# Nigerian Primary& Secondary Schools to get New Curriculum Starting 2014/2015 Academic Session



## LequteMan (Jan 31, 2014)

According to Dr. Moses Salau, the Director/Head, South-West Zonal Office of the Nigerian Educational Research and Developmental Council (NERDC), the council is to introduce a revised education curriculum for primary and junior secondary schools in the 2014/2015 session which commences in September.

"We just revised the curriculum; we will start the implementation in September, 2014, in Primary 1 and JSS 1 because the curriculum will be phased out progressively.

"This is to allow for the provision of essential materials for the initiation of the curriculum itself.
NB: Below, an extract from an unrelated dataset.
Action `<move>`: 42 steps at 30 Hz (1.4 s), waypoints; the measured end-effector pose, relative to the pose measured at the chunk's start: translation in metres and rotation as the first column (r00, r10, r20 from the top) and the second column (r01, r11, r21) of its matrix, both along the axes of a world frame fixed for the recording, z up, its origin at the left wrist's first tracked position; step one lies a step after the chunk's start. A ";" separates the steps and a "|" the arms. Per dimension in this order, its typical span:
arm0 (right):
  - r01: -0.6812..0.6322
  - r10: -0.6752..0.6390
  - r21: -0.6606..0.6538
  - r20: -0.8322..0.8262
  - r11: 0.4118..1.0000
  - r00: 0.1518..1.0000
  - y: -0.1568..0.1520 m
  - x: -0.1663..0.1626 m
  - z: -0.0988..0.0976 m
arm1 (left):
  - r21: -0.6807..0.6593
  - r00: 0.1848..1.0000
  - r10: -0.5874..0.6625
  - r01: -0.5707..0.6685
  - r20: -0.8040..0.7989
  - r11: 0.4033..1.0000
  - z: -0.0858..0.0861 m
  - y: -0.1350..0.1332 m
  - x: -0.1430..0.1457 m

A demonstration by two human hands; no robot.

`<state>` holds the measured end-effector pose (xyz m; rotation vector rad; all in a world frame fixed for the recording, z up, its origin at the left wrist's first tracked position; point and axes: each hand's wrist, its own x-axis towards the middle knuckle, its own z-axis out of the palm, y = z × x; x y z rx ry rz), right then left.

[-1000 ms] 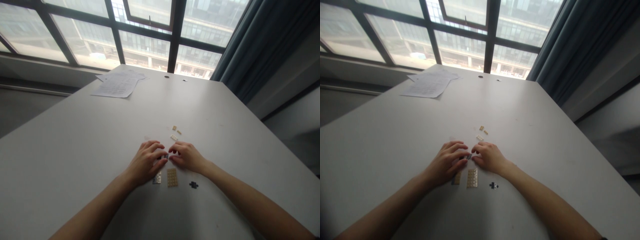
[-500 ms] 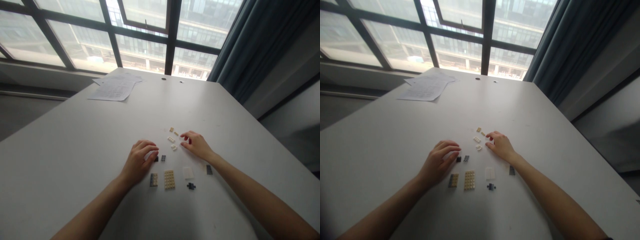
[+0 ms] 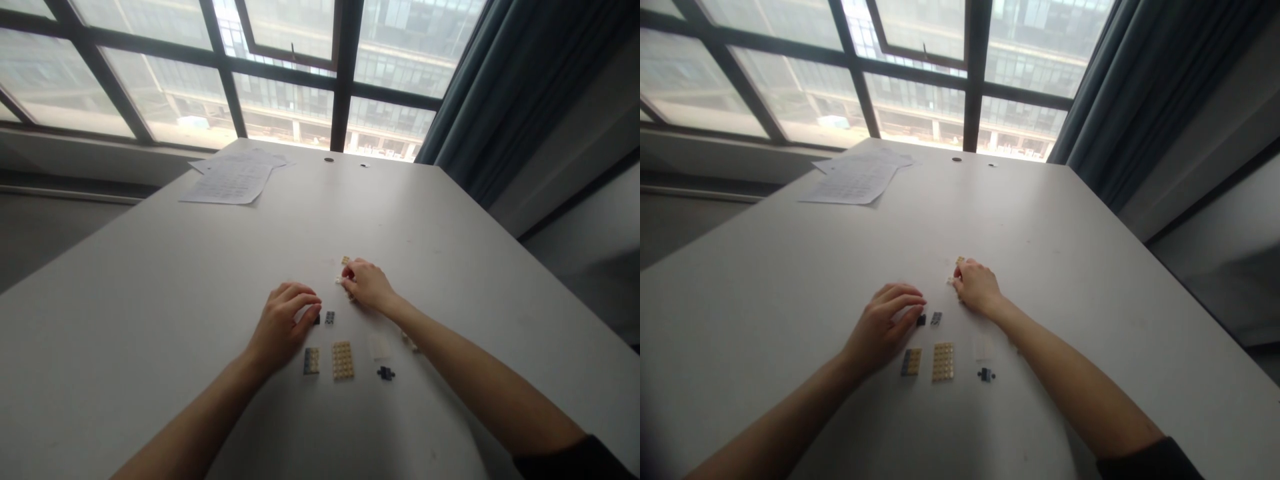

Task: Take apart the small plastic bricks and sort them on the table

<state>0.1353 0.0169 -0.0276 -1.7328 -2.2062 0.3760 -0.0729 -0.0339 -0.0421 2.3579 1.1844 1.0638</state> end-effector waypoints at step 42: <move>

"We want the state ministries of education to get themselves prepared in terms of materials and personnel,’’ he said.

He said that under the current curriculum, from Primary 1 to Primary 3 were offering 11 subjects, Primary 4 to Primary 6, 12 subjects and JS1 to JS 3, 13 subjects.

He told newsmen that in the revised curriculum, from Primary 1 to Primary3 would offer eight subjects, Primary 4 to Primary 6, nine subjects and JS1 to JS3 maximum of 10 subjects.

Salau said that the subjects under the revised curriculum included English Studies, Mathematics, National Values Education and Christian Religious Studies.

According to him, the others are Islamic Studies, Social Studies, Security Education; Pre-vocational Study - Home Economics, Agriculture and Entrepreneurship - Cultural and Creative Arts, Arabic, French Language and Business Studies.

"The implementation of the new curriculum is spiral in nature - as pupils progress in class, the more the intensity.

"It will reduce the number of subjects, and workload will come down. From Primary 1 to Primary 3, the minimum subject is seven and maximum is eight.

"It will help us to remove redundancy," he added.


----------